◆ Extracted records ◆
· · · ·
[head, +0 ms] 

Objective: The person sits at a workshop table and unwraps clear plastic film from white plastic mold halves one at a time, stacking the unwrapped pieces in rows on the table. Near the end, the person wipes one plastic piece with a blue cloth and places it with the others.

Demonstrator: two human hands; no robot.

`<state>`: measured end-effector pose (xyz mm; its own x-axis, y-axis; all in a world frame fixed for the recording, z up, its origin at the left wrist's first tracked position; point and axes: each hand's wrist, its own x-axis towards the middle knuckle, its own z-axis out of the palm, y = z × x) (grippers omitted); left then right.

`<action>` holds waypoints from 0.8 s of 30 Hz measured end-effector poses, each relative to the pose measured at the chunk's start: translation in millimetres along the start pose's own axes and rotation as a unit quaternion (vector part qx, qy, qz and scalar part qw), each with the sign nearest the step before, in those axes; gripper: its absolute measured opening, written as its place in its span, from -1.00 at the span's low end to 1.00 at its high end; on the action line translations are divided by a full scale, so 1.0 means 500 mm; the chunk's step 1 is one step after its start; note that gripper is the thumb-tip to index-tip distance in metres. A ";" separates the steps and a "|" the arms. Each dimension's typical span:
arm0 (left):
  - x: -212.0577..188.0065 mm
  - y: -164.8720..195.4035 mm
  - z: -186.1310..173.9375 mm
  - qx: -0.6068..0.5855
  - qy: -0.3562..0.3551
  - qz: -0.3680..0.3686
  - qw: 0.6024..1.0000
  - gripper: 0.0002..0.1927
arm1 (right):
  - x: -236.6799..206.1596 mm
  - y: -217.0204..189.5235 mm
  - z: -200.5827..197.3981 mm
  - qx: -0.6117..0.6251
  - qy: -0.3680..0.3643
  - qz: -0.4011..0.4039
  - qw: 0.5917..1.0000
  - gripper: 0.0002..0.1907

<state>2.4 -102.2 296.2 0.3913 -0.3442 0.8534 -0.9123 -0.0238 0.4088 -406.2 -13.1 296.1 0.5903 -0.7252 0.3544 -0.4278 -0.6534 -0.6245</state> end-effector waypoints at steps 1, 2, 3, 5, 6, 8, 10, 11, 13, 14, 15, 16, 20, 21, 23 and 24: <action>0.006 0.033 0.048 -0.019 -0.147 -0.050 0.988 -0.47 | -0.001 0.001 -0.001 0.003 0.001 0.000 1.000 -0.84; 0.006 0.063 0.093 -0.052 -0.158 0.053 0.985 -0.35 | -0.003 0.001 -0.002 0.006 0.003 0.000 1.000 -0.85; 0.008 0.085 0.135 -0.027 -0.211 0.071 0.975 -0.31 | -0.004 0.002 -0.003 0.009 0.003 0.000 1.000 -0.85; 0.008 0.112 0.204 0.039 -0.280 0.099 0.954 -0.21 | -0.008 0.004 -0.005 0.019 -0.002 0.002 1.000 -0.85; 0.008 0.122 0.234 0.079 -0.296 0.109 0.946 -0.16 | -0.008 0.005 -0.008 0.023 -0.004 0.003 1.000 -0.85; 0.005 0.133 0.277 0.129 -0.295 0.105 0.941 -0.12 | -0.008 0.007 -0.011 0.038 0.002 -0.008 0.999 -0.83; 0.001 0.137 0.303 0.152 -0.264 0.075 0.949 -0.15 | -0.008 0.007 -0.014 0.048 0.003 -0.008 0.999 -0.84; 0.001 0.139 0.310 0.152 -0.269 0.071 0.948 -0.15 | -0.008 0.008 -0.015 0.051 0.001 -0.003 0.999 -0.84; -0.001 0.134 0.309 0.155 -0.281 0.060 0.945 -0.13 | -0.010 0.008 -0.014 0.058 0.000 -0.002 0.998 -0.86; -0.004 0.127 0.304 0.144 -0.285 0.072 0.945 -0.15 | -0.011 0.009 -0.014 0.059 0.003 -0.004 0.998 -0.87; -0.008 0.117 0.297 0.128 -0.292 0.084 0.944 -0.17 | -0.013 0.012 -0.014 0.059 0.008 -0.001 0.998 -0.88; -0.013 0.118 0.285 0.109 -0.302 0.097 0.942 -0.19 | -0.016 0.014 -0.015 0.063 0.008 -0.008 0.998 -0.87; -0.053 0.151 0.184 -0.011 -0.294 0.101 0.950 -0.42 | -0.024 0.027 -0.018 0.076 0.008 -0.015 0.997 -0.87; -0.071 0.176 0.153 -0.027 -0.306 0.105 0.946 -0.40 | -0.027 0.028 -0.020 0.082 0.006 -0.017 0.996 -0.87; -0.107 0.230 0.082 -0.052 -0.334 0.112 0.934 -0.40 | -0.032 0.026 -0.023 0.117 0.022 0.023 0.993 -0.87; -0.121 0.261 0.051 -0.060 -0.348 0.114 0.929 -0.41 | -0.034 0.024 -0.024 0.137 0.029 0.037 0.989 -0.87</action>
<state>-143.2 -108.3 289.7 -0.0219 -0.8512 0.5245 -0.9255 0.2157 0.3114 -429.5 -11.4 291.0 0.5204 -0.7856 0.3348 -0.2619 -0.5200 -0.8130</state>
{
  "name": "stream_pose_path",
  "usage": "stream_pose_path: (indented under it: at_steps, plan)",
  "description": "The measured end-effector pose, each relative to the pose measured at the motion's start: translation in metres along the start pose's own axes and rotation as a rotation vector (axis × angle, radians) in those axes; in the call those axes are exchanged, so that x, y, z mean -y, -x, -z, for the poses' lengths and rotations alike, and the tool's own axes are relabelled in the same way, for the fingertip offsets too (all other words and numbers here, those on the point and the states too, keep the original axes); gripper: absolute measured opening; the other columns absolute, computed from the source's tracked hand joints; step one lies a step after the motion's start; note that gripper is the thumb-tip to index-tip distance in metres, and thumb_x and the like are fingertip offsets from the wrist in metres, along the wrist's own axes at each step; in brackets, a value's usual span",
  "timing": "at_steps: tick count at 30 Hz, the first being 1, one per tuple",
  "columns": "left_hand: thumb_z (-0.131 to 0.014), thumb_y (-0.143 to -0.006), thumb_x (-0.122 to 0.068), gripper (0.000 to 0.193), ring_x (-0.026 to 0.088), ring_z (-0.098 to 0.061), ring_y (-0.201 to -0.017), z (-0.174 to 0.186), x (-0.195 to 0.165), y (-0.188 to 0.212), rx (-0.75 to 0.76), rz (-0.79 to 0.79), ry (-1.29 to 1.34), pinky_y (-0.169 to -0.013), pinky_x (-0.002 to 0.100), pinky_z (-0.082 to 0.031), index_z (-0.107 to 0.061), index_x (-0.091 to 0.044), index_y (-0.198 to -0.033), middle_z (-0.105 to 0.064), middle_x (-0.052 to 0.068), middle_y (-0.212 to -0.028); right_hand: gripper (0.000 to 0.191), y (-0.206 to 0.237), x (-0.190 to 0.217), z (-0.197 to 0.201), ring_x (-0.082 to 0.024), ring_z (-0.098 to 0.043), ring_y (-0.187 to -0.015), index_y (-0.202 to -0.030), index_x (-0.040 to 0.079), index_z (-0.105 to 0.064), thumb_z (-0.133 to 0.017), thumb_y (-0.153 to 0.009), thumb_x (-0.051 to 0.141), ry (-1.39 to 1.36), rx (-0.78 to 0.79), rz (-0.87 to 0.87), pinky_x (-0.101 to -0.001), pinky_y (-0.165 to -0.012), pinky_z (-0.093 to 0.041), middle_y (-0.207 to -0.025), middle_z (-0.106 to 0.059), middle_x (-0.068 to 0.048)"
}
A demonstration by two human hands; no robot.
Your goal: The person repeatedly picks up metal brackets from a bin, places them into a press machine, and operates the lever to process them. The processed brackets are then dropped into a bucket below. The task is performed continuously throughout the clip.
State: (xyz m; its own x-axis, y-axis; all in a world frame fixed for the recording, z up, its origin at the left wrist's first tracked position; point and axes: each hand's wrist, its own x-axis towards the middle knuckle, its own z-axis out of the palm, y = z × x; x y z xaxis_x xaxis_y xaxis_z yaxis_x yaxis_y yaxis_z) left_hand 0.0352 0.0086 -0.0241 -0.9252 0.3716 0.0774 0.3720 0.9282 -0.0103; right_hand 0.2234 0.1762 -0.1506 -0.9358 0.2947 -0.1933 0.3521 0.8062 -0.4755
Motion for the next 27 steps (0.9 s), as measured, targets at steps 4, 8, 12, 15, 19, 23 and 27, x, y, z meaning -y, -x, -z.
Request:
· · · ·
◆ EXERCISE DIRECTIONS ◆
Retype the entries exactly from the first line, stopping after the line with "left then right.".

◆ TASK RESPONSE ◆
[head, +0 ms] 

Objective: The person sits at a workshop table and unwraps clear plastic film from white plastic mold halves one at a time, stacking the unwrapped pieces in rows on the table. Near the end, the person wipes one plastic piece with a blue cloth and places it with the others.

Demonstrator: two human hands; no robot.

`<state>`: measured end-effector pose (xyz mm; its own x-axis, y-axis; all in a world frame fixed for the recording, z up, its origin at the left wrist's first tracked position; point and axes: each hand's wrist, its own x-axis towards the middle knuckle, its own z-axis out of the palm, y = z × x) (grippers omitted); left then right.

What came before is the finished answer.